This debate is not about the fundamental structural changes needed in Government financing to give better support to our charities, although I am sure that an assessment of how that works would be appreciated by many. It is about how to harness the British public’s generosity into a more successful donation record for charities, big and small.
I am sorry, but the hon. Gentleman did not come to me before the debate, so I will not give way.
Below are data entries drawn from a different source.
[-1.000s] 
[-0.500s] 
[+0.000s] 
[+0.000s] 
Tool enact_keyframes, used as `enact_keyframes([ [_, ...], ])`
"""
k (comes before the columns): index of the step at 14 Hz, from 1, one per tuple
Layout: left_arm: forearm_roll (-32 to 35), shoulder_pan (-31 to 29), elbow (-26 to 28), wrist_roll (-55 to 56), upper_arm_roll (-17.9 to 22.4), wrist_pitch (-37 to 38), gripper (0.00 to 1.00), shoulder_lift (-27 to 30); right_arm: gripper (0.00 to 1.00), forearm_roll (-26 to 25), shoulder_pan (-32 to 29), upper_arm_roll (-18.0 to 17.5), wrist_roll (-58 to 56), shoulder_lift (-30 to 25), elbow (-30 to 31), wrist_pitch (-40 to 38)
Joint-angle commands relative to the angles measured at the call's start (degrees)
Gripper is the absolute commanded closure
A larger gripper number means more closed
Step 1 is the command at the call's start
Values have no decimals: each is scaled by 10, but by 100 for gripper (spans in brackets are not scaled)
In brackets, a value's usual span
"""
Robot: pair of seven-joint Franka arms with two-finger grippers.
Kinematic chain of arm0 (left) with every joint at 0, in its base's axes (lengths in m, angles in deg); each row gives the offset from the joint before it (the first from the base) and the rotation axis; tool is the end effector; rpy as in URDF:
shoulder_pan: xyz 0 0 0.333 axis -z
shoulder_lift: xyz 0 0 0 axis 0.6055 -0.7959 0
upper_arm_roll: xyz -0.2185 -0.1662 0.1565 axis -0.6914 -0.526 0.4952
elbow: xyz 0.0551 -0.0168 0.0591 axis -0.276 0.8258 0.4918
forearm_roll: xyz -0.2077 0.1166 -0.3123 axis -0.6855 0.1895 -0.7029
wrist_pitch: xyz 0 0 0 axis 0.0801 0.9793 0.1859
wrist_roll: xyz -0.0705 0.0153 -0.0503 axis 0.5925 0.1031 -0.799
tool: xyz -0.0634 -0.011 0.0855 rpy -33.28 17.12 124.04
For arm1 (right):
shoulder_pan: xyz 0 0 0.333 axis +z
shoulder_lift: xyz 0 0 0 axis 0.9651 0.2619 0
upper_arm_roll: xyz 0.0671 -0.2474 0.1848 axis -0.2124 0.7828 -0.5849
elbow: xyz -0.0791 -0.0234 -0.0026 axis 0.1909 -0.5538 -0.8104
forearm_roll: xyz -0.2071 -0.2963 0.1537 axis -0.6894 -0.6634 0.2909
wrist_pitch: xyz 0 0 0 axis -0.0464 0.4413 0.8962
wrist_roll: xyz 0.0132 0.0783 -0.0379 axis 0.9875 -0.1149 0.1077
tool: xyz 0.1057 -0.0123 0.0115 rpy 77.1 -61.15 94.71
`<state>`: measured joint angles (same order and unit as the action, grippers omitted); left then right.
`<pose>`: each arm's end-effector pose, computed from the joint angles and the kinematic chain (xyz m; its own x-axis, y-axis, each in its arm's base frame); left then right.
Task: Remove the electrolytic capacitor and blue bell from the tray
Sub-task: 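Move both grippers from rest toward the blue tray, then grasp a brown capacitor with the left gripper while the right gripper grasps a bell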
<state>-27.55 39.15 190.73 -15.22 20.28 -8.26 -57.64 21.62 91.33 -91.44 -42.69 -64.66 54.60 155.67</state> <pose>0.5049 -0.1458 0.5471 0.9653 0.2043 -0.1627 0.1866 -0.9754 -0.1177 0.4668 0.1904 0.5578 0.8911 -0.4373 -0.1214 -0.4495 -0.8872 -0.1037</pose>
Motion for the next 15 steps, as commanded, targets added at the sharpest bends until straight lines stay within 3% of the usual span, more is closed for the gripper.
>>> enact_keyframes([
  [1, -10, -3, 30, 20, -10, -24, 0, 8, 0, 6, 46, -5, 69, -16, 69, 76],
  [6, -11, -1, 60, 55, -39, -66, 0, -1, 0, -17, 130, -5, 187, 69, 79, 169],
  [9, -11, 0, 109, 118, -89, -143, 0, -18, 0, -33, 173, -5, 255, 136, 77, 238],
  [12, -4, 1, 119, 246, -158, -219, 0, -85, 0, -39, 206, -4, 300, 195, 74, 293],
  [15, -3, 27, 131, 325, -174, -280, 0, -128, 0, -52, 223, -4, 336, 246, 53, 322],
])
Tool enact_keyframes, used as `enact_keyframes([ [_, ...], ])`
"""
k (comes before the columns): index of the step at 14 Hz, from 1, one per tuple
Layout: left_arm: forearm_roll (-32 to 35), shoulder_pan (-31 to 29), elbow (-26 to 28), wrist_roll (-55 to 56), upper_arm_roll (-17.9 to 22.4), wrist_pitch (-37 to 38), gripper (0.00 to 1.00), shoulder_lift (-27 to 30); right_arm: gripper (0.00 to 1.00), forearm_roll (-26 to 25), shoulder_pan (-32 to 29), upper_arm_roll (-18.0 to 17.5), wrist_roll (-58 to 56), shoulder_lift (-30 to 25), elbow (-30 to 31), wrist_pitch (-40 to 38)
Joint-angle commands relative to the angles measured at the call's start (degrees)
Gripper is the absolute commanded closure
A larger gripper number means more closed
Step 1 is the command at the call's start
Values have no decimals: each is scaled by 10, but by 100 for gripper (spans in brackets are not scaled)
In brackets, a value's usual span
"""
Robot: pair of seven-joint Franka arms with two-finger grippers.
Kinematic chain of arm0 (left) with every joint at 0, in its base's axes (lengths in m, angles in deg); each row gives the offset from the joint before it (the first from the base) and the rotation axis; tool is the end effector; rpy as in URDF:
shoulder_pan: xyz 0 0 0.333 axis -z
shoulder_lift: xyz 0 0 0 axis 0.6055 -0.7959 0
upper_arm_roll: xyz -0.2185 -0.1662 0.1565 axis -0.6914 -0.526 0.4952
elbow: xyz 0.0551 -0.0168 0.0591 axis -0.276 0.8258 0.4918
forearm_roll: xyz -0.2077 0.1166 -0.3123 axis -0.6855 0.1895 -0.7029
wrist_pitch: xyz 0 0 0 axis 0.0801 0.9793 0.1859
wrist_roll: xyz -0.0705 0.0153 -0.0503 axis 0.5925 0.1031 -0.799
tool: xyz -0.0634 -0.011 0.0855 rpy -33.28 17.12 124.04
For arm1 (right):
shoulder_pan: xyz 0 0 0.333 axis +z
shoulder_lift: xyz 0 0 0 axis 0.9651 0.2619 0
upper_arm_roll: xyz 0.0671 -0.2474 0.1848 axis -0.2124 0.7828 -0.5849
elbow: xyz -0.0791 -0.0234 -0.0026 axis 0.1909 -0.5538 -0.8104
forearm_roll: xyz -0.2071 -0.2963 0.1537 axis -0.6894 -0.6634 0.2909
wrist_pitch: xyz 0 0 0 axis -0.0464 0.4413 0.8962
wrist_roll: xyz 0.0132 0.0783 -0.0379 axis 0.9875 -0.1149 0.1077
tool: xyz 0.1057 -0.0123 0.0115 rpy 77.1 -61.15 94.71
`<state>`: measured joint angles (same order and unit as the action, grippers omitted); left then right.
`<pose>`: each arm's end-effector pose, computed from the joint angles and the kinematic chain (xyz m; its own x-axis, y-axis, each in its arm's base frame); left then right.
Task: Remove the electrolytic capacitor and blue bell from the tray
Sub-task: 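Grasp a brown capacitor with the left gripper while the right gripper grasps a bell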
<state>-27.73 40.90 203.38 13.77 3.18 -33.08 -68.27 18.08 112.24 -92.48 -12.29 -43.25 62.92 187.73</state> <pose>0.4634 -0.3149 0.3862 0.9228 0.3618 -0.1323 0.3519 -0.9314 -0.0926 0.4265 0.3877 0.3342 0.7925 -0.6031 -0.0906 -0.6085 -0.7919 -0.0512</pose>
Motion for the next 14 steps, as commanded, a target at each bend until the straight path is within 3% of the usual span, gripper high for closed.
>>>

People want to give, but they simply cannot afford to give as much as they used to. The problem is reaching breaking point. With the recent child benefit reductions and welfare reform at the forefront of hundreds of thousands of people’s minds, charities are being stretched in two directions. For many families, the reduction in income will mean they simply cannot afford to give as much as they used to, leading to reduced budgets for charities. We recently had a debate in the Chamber on food banks, which are classic examples of the strain facing charities during the financial crisis. For example, in the last year, the Trussell Trust almost doubled the number of food banks it oversees from 149 to 293. The BBC recently ran a report about a mother who is a full-time carer to one of her children and is relying on that charity for emergency food parcels. Her words echoed those of many people throughout the country:
“I choose between whether to pay my electricity company...or feed my kids”.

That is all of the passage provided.